- [WHAT TO DO] Please retype the data in full and exactly; the pictures are not part of the copy.

- [EXTRACTED INFORMATION]
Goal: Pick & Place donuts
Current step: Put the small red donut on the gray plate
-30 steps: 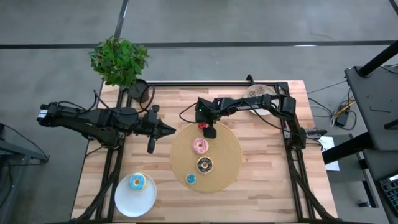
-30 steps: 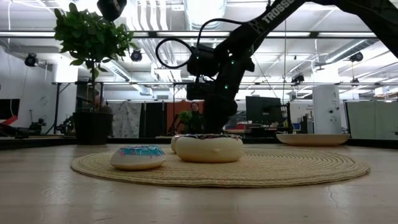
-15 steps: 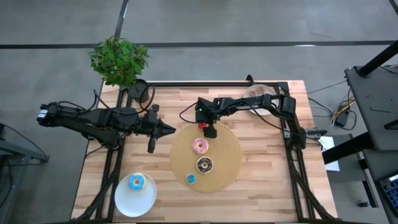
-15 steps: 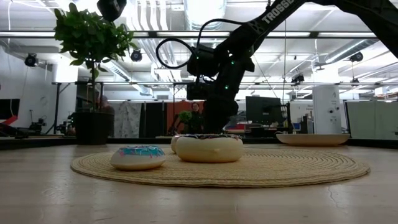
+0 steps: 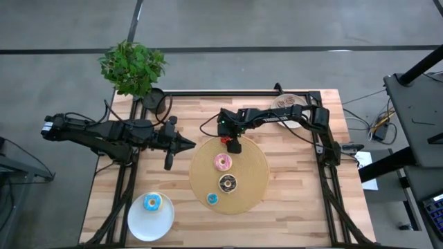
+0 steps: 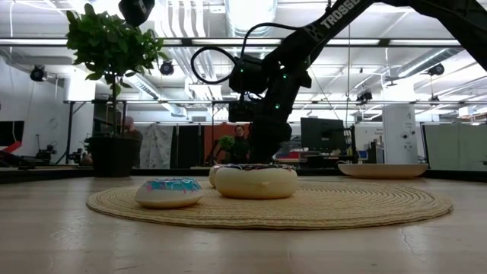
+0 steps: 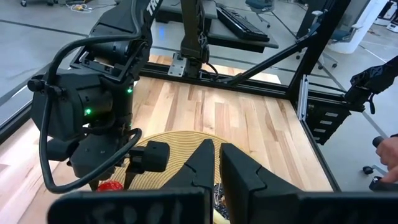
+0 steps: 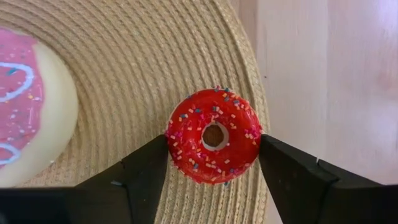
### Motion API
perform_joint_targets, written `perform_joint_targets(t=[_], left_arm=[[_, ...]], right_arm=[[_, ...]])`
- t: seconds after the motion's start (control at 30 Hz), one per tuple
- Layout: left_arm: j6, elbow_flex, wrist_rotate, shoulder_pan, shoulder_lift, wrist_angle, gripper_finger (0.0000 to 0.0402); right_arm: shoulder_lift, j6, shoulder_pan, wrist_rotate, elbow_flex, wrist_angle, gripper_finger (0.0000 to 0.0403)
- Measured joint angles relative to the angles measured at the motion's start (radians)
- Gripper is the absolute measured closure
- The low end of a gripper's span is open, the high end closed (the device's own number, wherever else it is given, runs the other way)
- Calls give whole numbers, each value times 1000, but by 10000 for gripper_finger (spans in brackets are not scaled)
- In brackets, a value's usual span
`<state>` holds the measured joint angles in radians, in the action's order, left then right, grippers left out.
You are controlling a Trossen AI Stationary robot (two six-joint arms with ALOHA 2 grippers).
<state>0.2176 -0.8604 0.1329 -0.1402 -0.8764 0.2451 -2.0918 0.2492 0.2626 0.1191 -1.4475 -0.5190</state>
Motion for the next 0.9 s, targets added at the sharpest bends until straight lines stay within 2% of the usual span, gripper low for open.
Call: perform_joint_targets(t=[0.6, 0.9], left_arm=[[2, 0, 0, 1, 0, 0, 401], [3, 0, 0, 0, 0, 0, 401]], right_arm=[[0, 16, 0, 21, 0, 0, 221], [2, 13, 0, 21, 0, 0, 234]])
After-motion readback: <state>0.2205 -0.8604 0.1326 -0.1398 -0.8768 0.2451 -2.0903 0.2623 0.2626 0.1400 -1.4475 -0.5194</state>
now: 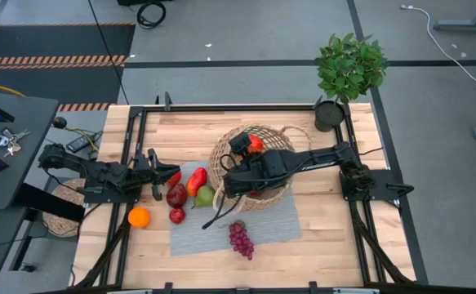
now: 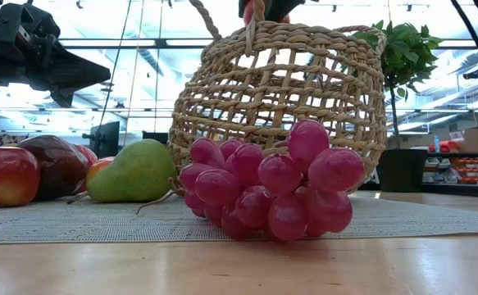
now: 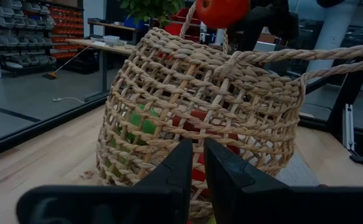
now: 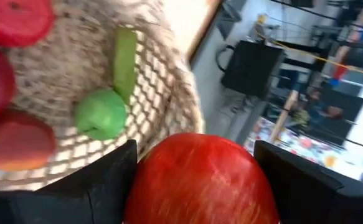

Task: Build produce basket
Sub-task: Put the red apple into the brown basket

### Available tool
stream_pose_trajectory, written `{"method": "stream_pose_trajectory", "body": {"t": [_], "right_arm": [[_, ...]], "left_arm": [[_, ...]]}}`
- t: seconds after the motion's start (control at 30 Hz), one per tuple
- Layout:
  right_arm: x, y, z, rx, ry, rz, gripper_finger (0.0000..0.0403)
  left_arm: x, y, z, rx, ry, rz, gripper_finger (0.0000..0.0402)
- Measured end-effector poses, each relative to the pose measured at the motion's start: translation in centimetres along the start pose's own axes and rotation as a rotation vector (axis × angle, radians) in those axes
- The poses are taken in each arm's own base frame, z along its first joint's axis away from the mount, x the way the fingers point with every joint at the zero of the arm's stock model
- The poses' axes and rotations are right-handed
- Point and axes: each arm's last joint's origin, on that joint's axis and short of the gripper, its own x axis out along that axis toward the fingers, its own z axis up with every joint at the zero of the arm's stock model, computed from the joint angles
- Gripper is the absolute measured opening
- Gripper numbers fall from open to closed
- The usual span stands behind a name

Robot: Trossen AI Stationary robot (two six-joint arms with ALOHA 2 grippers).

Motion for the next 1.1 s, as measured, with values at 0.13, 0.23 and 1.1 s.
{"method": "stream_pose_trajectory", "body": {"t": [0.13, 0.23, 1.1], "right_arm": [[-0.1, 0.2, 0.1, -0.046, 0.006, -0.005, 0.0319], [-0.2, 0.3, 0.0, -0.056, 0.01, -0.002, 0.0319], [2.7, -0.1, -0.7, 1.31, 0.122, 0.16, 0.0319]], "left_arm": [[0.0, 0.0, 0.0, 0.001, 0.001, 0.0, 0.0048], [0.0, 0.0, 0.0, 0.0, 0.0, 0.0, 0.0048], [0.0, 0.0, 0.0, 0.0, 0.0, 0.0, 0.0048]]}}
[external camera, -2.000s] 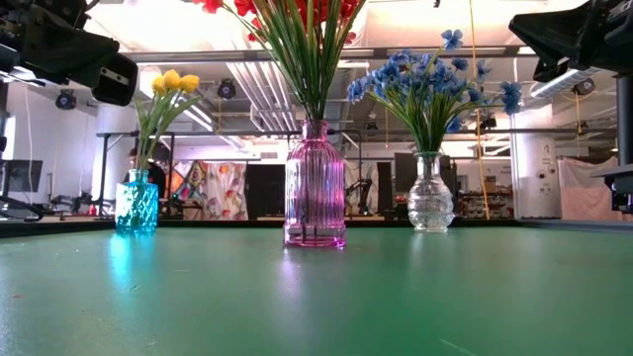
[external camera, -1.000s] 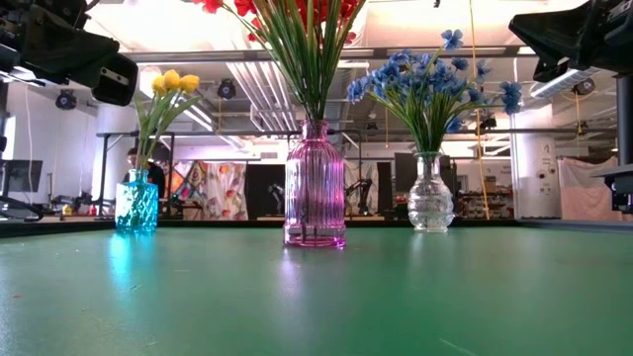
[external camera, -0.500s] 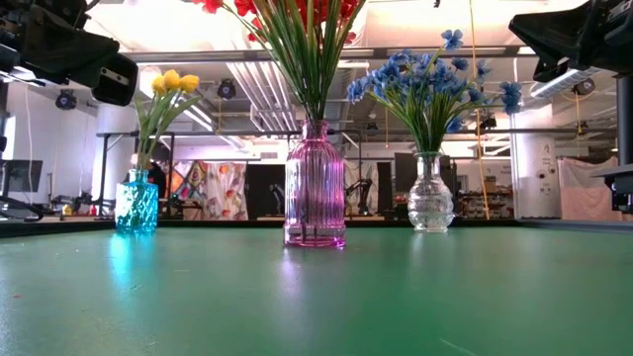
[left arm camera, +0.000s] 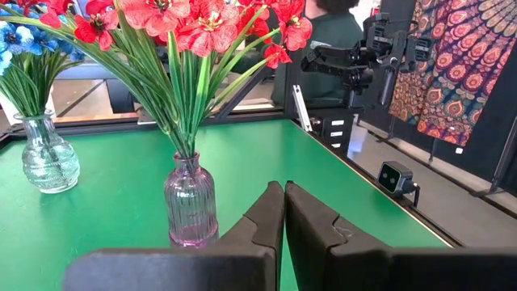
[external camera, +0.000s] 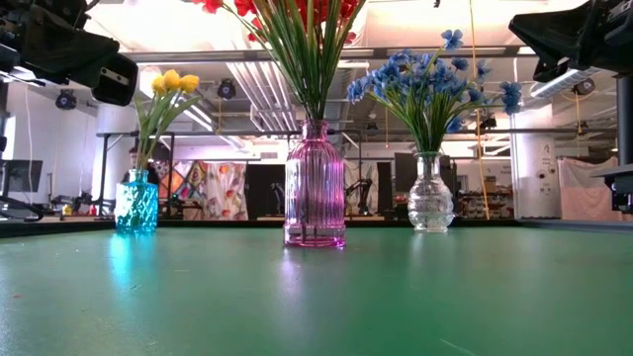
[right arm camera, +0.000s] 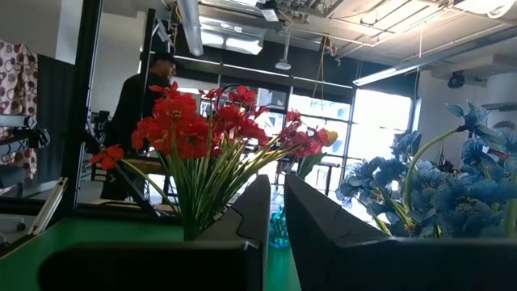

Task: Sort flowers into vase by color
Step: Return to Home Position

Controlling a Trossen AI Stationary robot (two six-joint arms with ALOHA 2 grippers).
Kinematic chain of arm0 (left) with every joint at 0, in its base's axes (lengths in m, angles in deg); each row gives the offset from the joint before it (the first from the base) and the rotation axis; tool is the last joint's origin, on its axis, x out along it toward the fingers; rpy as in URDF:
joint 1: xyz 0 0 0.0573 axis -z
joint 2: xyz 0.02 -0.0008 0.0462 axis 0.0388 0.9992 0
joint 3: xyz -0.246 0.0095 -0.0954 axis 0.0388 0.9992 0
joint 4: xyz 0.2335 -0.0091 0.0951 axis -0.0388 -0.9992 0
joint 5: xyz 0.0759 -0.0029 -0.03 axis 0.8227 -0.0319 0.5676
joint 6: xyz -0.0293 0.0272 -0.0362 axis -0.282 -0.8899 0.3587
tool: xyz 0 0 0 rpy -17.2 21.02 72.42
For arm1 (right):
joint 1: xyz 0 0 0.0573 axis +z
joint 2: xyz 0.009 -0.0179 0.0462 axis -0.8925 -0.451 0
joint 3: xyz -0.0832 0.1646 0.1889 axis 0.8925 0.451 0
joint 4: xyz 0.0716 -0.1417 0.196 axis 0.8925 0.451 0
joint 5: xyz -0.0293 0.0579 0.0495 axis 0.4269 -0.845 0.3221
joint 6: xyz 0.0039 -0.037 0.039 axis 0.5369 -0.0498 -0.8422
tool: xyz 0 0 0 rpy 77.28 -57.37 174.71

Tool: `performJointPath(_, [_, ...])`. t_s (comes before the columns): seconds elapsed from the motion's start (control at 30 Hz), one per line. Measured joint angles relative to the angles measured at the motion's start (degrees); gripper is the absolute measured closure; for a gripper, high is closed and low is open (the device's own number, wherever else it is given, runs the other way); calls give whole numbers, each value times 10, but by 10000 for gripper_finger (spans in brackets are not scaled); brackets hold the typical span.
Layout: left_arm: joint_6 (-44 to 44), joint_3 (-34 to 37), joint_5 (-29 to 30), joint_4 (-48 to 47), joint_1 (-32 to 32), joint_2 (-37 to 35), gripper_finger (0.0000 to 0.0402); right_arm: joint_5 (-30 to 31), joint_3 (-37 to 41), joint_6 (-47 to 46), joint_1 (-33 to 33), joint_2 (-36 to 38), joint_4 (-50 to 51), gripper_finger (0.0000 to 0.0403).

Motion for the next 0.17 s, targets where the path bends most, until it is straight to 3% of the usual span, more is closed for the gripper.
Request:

- [YOUR RESPONSE]
Goal: Pick & Place donuts
Current step: Put the small red donut on the gray plate
-30 steps: 
-30 steps: 
-15 steps: 
-15 steps: 
+0 steps: 
+0 steps: 
+0 steps: 
+0 steps: 
### Motion API
perform_joint_targets, written `perform_joint_targets(t=[_], left_arm=[[_, ...]], right_arm=[[_, ...]])`
- t: seconds after the motion's start (control at 30 Hz), one per tuple
- Layout: left_arm: j6, elbow_flex, wrist_rotate, shoulder_pan, shoulder_lift, wrist_angle, gripper_finger (0.0000 to 0.0402); right_arm: shoulder_lift, j6, shoulder_pan, wrist_rotate, elbow_flex, wrist_angle, gripper_finger (0.0000 to 0.0403)
- Measured joint angles relative to the angles measured at the motion's start (radians)
- Gripper is the absolute measured closure
- The low end of a gripper's span is open, the high end closed (the device's own number, wherever else it is given, runs the other way)
- Calls give whole numbers, each value times 1000, but by 10000 for gripper_finger (spans in brackets are not scaled)
- In brackets, a value's usual span
`<state>` holds the measured joint angles in radians, in the action's order, left then right, grippers left out.
You are controlling a Trossen AI Stationary robot (two six-joint arms with ALOHA 2 grippers).
<state>0.2176 -0.8604 0.1329 -0.1402 -0.8764 0.2451 -2.0918 0.2492 0.2626 0.1191 -1.4475 -0.5190</state>
Motion for the next 0.9 s, targets added at the sharpest bends until straight lines stay within 2% of the usual span, gripper low for open.
Call: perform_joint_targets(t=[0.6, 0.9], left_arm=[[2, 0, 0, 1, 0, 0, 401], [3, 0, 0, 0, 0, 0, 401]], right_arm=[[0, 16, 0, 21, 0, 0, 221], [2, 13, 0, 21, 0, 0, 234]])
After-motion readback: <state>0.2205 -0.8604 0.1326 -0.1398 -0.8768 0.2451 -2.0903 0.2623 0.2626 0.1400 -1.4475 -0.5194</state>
now: 
now: 
now: 
now: 

Task: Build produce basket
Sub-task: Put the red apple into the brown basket

### Available tool
stream_pose_trajectory, written `{"method": "stream_pose_trajectory", "body": {"t": [_], "right_arm": [[_, ...]], "left_arm": [[_, ...]]}}`
- t: seconds after the motion's start (control at 30 Hz), one per tuple
- Layout:
  right_arm: x, y, z, rx, ry, rz, gripper_finger (0.0000..0.0403)
  left_arm: x, y, z, rx, ry, rz, gripper_finger (0.0000..0.0402)
- Measured end-effector poses, each relative to the pose measured at the motion's start: translation in centimetres along the start pose's own axes and rotation as a rotation vector (axis × angle, radians) in those axes
- The poses are taken in each arm's own base frame, z along its first joint's axis away from the mount, x the way the fingers point with every joint at the zero of the arm's stock model
- The poses' axes and rotations are right-handed
- Point and axes: each arm's last joint's origin, on that joint's axis and short of the gripper, its own x axis out along that axis toward the fingers, its own z axis up with every joint at the zero of the arm's stock model, computed from the joint angles
- Gripper is the absolute measured opening
- Gripper numbers fall from open to closed
- The usual span stands behind a name

Robot: Trossen AI Stationary robot (two six-joint arms with ALOHA 2 grippers).

Motion for the next 1.1 s, as measured, with values at 0.13, 0.23 and 1.1 s.
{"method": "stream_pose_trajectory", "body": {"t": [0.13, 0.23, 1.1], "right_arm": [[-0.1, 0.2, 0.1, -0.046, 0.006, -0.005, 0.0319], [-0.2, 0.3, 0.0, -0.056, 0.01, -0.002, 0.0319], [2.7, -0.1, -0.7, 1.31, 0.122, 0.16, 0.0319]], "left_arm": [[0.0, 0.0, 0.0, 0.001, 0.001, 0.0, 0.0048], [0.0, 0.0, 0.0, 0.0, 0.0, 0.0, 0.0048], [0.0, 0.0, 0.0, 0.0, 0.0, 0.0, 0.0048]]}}
[external camera, -2.000s] 
[external camera, -1.000s] 
[external camera, -0.500s] 
[left arm camera, +0.000s] 
[external camera, +0.000s] 
[right arm camera, +0.000s] 

Task: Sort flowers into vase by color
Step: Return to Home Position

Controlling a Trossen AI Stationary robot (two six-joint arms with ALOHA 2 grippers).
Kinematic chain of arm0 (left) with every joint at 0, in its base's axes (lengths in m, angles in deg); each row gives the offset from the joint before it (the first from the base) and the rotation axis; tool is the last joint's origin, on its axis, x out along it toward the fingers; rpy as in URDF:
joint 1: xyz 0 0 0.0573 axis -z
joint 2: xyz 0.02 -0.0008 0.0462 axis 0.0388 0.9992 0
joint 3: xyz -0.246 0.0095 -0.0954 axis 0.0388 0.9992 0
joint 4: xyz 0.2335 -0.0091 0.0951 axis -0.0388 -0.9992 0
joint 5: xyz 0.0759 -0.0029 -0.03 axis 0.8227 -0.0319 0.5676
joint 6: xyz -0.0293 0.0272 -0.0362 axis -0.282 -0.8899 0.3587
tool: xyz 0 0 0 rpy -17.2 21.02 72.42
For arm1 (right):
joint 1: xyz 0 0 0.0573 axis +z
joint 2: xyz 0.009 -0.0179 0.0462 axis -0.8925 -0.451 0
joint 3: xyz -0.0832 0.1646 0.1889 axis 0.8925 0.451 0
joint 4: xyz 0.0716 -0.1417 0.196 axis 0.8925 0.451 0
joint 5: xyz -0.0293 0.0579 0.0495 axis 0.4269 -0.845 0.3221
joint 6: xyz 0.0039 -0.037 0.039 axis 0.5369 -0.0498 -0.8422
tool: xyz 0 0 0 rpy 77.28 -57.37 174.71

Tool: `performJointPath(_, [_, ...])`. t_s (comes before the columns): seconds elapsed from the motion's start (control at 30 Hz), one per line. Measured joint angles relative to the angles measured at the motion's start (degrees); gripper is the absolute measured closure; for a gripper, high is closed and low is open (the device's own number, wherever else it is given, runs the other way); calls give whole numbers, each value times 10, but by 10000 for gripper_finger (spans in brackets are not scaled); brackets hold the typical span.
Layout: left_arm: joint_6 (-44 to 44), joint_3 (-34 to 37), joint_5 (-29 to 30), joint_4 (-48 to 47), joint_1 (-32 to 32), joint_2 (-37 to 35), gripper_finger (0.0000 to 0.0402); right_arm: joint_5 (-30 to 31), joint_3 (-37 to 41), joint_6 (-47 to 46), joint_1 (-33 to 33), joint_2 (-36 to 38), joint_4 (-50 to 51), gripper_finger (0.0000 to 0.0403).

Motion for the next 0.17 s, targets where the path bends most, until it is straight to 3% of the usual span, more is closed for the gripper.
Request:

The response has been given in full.